• YOUR OBJECTIVE
Transcribe word for word the lines below from the line with "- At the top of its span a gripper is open" through the line with "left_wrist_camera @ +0", ends included.

Collected data:

↓↓↓

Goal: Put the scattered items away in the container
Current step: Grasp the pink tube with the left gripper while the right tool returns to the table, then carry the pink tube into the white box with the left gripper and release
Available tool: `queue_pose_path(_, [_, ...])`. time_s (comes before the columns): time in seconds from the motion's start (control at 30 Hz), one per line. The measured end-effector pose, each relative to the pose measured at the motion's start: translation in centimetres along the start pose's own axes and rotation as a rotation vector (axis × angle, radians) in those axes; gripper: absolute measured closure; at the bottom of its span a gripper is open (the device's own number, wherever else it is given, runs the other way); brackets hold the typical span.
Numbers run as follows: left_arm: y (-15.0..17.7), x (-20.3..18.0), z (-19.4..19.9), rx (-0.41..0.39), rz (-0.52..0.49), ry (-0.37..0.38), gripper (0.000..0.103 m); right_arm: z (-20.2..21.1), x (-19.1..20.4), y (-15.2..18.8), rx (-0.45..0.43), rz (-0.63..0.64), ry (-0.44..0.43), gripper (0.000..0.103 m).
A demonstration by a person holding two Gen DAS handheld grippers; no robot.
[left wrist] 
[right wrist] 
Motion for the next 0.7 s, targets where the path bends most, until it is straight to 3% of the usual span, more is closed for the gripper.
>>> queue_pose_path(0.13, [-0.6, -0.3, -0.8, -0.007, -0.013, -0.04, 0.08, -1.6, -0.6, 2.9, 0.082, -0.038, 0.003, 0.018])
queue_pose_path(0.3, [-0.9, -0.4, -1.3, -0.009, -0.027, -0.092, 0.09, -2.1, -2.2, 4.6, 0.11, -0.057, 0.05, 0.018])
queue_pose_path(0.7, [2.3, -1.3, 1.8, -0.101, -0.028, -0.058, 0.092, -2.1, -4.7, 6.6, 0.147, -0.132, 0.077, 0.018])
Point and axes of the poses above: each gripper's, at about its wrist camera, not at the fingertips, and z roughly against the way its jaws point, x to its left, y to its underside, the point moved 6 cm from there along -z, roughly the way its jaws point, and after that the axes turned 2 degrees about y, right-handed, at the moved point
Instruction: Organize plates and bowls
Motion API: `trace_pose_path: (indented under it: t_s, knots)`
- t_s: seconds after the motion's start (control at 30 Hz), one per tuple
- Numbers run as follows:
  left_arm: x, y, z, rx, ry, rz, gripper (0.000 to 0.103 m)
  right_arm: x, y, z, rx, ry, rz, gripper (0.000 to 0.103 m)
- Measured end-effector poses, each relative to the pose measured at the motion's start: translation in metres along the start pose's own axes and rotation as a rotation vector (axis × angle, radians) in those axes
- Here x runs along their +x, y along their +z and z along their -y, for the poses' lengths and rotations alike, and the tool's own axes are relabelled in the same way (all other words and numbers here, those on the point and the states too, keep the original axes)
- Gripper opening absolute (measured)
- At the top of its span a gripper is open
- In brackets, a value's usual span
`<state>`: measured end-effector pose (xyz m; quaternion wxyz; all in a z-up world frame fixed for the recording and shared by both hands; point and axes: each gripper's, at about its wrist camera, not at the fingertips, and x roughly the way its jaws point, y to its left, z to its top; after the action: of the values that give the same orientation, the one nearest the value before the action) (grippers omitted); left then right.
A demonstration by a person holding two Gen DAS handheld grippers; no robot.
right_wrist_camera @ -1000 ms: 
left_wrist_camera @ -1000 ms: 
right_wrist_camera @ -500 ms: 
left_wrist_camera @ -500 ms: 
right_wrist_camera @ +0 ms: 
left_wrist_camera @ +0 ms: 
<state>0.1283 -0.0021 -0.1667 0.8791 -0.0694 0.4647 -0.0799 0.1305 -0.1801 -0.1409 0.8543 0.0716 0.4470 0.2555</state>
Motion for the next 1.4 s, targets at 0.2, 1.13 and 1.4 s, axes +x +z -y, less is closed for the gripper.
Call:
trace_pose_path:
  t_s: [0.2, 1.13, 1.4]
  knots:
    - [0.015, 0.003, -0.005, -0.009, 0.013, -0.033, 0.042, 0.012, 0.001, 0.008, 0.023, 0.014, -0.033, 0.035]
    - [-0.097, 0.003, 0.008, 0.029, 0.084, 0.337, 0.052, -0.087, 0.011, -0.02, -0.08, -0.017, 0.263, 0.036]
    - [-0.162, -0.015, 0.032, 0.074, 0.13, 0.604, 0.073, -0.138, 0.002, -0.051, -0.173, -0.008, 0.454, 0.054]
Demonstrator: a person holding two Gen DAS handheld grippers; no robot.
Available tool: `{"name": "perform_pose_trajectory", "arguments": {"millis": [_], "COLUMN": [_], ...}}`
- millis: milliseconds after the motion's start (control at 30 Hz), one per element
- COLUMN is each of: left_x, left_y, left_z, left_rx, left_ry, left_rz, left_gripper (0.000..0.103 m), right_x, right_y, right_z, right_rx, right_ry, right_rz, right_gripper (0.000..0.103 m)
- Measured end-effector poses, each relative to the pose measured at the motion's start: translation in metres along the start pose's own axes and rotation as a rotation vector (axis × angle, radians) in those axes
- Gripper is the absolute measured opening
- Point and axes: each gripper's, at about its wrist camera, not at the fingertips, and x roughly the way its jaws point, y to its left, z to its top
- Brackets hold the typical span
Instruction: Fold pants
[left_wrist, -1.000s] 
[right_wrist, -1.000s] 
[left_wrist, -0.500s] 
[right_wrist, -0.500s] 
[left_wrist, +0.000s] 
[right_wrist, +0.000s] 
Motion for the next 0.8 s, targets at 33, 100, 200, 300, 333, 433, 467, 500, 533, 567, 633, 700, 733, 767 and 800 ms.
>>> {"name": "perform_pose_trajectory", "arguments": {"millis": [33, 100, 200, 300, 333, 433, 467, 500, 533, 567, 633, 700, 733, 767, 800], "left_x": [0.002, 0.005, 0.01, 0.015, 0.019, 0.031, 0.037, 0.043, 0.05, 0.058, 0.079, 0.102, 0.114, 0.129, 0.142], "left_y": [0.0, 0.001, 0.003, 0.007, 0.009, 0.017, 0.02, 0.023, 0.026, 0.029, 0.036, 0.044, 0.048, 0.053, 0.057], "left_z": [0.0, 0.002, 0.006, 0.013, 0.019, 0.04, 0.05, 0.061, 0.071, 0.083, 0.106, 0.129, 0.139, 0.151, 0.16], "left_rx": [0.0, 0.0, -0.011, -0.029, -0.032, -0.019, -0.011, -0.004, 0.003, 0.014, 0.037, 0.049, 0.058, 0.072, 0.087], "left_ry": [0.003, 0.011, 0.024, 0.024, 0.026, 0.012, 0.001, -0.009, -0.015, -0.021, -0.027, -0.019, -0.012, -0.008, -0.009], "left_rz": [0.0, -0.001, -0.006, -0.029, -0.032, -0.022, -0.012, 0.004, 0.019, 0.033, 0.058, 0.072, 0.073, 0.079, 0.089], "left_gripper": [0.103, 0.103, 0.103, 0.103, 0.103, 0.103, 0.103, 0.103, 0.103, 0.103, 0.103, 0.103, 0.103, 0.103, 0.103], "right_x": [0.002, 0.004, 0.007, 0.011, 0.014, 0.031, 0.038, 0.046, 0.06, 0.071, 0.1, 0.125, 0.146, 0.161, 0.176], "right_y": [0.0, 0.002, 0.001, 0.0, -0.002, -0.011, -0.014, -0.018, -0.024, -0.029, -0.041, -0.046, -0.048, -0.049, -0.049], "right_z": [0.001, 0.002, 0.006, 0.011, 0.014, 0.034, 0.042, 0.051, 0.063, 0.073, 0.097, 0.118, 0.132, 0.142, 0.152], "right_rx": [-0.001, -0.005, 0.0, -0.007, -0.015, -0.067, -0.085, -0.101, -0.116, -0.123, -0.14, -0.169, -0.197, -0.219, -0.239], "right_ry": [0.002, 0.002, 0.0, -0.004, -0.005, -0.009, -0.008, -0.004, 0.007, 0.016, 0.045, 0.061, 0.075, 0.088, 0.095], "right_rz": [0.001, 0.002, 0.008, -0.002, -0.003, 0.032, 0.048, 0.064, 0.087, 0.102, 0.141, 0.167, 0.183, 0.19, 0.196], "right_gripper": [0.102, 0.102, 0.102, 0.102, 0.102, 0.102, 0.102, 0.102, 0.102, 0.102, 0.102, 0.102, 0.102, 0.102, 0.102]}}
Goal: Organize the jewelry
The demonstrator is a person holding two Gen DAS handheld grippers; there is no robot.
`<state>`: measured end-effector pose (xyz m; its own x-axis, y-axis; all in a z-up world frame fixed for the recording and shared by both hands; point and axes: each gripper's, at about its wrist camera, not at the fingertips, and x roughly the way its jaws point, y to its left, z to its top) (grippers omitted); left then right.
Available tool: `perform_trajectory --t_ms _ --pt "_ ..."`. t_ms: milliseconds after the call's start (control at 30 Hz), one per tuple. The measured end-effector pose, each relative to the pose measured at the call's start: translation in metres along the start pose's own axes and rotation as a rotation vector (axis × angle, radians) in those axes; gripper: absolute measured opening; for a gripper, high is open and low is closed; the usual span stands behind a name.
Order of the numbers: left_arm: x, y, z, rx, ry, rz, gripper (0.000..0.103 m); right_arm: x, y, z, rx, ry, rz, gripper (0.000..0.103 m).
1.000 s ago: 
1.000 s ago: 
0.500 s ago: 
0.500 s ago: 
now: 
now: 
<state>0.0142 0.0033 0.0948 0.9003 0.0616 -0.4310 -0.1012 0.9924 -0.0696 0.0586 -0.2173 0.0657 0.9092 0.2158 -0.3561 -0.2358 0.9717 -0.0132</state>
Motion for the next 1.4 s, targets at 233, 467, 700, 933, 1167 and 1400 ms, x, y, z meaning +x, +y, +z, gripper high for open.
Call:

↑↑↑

• OUTPUT OF THE TASK
- At the top of its span a gripper is open
- In brackets, a value's usual span
`<state>`: measured end-effector pose (xyz m; quaternion wxyz; all in a z-up world frame fixed for the recording and shared by both hands; point and axes: each gripper's, at about its wrist camera, not at the fingertips, and x roughly the way its jaws point, y to its left, z to its top; after the action: of the values that give the same orientation, the one nearest the value before the action) (grippers omitted); left then right.
A demonstration by a person holding two Gen DAS handheld grippers; no robot.
right_wrist_camera @ -1000 ms: 
left_wrist_camera @ -1000 ms: 
right_wrist_camera @ -500 ms: 
left_wrist_camera @ -500 ms: 
right_wrist_camera @ +0 ms: 
left_wrist_camera @ +0 ms: 

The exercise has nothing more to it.